*** Opening of DATA SECTION ***

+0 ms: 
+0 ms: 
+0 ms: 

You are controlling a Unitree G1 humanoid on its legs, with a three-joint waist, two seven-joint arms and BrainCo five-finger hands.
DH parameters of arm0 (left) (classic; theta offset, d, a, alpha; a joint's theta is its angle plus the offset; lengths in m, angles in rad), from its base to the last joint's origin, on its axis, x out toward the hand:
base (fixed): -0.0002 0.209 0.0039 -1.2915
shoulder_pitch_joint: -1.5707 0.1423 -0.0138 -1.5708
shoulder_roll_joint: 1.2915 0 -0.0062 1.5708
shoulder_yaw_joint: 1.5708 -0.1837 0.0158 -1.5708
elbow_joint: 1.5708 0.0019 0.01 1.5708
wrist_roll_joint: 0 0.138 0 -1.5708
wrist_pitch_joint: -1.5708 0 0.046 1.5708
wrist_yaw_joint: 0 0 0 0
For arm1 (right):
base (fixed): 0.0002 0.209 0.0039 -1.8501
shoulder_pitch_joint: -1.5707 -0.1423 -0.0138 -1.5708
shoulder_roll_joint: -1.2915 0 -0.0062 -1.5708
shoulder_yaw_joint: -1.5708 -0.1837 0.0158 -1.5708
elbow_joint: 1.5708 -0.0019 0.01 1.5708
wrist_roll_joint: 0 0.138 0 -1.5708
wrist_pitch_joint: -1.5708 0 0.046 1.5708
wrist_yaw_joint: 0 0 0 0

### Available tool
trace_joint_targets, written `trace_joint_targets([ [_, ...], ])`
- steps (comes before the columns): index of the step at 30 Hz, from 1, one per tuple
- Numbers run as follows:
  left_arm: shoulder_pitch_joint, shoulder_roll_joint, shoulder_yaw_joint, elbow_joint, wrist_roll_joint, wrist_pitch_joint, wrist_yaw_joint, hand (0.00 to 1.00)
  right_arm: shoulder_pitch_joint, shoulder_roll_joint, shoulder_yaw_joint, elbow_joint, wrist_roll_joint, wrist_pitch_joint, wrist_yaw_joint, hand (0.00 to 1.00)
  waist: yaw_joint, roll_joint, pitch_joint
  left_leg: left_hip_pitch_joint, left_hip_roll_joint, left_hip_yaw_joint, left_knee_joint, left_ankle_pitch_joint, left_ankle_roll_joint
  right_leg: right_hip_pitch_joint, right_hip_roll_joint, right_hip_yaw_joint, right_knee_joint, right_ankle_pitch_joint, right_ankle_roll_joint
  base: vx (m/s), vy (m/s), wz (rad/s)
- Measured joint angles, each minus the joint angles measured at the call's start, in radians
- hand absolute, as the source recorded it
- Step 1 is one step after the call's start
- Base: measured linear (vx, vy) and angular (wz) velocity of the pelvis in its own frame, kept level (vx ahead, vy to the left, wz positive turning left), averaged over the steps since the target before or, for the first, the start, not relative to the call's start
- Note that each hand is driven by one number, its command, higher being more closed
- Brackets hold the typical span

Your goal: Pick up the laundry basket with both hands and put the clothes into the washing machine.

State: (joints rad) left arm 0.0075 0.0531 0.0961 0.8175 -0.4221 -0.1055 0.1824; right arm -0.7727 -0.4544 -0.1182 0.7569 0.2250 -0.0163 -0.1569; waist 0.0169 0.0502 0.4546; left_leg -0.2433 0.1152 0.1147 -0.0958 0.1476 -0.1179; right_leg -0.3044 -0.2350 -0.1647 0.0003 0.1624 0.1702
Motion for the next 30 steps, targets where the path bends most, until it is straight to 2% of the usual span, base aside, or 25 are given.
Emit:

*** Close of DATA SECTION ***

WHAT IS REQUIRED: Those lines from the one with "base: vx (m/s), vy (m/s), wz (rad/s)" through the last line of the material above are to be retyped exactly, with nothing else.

TASK RESULT:
  base: vx (m/s), vy (m/s), wz (rad/s)
- Measured joint angles, each minus the joint angles measured at the call's start, in radians
- hand absolute, as the source recorded it
- Step 1 is one step after the call's start
- Base: measured linear (vx, vy) and angular (wz) velocity of the pelvis in its own frame, kept level (vx ahead, vy to the left, wz positive turning left), averaged over the steps since the target before or, for the first, the start, not relative to the call's start
- Note that each hand is driven by one number, its command, higher being more closed
- Brackets hold the typical span

Your goal: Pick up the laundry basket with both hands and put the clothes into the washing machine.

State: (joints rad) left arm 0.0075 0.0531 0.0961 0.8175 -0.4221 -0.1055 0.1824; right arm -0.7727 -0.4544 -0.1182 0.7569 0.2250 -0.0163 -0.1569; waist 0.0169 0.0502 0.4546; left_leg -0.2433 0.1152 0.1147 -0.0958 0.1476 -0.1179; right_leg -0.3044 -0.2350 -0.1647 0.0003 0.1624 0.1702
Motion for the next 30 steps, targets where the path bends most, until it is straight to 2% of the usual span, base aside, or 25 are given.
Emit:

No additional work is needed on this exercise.